É com o calor que se dá o fenómeno atávico de o homem se transformar num animal anfíbio, como que querendo regressar ao berço ancestral de onde a evolução o expulsou. As terras escaldantes do Pinhal Interior Sul são abençoadas com rios e ribeiras que serpenteiam nos seus leitos de xisto por entre montes cerradamente preenchidos com pinheiros e eucaliptos. Onde as estradas se cruzam com os cursos de água aparecem inevitavelmente as praias fluviais, que não precisam de areia para serem assim chamadas, bastando que seja fácil o acesso à água. A ribeira da Sertã (com 75 Km de extensão) e a ribeira da Isna (45 Km) têm, cada uma delas, pelo menos uma dezena desses oásis de Verão, em que a língua mais falada entre os que mergulham de chapão ou se deixam estar com água pela cintura é (oh lá lá) o francês. Não sendo função deste blogue fornecer dicas de veraneio, dispensamo-nos de listar as melhores praias fluviais da Sertã e arredores. Para quem se interessa por plantas, é nos leitos rochosos destas ribeiras ou entre o arvoredo das suas margens que se concentram as surpresas botânicas, quando já pouco sobra para ver nos montes ocupados por monoculturas florestais ou ressequidos pela estiagem. O único inconveniente é estarmos vestidos da cabeça aos pés e de máquina fotográfica em punho no meio de tanta gente que só quer ir a banhos. O melhor mesmo é fazer as duas coisas: botanizar sem esquecer de mergulhar.

Ao contrário das rosas de jardim, que vão agora dando início à sua temporada de glória, as rosas silvestres já não estão em flor. Nem parece crível que estas flores de cinco pétalas hesitando entre o branco e o rosado tenham algum parentesco com aquelas coisas túrgidas e farfalhudas, de cores variadíssimas, cultivadas em geométricos canteiros de buxo. Esta rosa da Sertã, fotografada junto à ribeira com o mesmo nome mas existente em muitos pontos do país e em grande parte da Europa, não é porém muito diferente das rosas espontâneas que foram domesticadas e combinadas ao longo de séculos para darem origem às milhares de variedades ornamentais que hoje se conhecem. Mas há que levar o assunto com cautela: para quem insiste em dar os nomes certos às plantas espontâneas, dizer que as rosas não são muito diferentes umas das outras é um eufemismo dos mais atrevidos. A proliferação de híbridos e de micro-espécies, as difusas fronteiras entre espécies oficialmente distintas, a subtileza dos caracteres diagnósticos - estas e outras dificuldades tornam o género Rosa praticamente inacessível aos não especialistas.

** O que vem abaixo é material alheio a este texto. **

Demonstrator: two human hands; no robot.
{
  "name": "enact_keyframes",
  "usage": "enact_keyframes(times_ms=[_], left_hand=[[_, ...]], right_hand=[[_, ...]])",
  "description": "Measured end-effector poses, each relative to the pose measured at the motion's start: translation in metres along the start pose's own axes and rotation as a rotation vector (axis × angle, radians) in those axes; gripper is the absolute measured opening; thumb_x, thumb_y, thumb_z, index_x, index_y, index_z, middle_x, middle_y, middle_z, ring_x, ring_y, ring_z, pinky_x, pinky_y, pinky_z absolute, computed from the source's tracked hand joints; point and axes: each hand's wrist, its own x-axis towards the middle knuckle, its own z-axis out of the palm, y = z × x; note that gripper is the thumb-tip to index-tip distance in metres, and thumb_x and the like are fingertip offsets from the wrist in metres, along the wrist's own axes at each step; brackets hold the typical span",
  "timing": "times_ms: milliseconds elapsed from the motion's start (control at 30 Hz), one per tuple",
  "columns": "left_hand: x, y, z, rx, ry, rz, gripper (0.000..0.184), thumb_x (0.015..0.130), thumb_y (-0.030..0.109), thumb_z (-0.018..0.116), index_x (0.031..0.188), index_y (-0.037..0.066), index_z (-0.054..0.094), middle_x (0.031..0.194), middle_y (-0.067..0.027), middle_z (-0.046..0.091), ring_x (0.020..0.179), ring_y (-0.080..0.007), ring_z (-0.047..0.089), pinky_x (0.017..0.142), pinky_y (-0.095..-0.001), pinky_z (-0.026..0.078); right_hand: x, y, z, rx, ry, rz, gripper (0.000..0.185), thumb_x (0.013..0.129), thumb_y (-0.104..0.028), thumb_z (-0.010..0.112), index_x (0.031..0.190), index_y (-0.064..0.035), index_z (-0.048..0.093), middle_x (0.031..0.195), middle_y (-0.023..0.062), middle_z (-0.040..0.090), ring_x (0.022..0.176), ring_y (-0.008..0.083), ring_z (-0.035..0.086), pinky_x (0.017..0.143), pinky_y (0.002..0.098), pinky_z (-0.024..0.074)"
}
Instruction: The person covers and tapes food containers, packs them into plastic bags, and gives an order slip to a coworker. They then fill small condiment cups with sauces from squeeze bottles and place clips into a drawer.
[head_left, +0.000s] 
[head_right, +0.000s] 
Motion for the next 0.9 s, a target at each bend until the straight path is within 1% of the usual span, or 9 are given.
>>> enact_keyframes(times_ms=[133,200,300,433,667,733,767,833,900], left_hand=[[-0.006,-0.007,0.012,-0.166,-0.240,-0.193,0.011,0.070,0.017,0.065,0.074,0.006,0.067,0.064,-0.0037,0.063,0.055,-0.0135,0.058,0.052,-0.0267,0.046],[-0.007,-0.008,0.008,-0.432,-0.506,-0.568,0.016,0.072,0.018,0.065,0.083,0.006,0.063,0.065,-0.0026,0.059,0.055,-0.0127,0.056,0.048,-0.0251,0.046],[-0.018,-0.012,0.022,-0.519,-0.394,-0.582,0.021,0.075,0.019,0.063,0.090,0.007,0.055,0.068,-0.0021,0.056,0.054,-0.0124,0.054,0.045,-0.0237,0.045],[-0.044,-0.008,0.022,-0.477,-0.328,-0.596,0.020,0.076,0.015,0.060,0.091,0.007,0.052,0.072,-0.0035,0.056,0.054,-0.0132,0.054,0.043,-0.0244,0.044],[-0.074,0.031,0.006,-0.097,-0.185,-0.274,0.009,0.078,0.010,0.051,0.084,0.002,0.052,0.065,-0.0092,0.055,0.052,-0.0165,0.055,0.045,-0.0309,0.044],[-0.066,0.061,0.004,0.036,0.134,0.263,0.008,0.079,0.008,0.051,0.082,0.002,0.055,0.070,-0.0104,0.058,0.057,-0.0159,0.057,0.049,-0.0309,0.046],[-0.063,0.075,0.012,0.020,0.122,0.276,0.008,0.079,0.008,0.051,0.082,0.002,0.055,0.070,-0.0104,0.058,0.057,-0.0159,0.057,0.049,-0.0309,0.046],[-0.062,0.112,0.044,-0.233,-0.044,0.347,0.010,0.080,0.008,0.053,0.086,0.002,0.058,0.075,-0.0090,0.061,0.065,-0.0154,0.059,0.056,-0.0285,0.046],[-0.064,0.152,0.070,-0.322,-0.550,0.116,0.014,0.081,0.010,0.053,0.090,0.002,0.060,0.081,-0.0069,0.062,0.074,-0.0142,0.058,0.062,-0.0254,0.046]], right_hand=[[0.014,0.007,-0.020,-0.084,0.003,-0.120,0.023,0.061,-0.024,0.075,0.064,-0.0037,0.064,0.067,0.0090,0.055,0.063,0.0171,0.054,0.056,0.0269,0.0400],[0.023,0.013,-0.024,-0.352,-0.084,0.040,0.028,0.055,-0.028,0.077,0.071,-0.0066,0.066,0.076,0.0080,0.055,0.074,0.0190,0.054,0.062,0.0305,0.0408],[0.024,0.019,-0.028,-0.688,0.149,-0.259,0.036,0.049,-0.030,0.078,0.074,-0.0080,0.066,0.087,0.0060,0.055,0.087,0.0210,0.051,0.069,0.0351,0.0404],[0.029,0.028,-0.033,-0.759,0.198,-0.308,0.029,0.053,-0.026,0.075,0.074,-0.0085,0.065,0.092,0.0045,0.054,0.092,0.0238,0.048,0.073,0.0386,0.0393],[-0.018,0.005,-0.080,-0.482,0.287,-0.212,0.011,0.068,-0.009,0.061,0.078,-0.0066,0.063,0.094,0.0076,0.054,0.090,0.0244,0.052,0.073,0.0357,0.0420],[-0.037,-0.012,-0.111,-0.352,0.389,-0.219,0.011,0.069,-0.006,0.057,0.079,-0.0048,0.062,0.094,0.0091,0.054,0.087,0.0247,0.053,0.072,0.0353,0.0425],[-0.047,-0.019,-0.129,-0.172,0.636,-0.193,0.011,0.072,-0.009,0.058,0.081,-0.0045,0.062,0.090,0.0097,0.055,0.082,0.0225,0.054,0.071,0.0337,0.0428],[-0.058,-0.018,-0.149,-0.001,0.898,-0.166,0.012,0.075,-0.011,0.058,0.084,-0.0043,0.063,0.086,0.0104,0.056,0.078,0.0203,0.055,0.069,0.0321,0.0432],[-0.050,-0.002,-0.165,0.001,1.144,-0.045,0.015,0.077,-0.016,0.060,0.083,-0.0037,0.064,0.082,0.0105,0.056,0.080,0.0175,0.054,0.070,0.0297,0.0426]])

É muito provável que a planta das fotos seja a Rosa micrantha, e isso vê-se não tanto pelas flores (apesar do epíteto micrantha, elas não são de menor tamanho do que as de espécies próximas) mas mais pelos espinhos (4.ª foto), que têm a ponta claramente arqueada e a base decorrente. Também os pêlos glandulosos que revestem cálices, pedúnculos e folhas parecem estar nos sítios certos. Contudo, se em vez da Rosa micrantha for outra coisa qualquer, também não teremos falhado o alvo por muito. Valeu a pena, pois há quase cinco anos que aqui não era vista uma rosa.



ponte das Cabras sobre a ribeira da Sertã

3 comentários :

Rafael Carvalho disse...

Sendo um mero amador, já me tinha apercebido da dificuldade na identificação das nossas rosas espontâneas. As suas palavras confirmam as minhas suspeitas.
Um abraço.

Paulo Araújo disse...

Obrigado pelo comentário, Rafael, e um abraço.

bea disse...

tão bonitinha a rosa silvestre. E, sob os arcos, a frescura da ponte das cabras.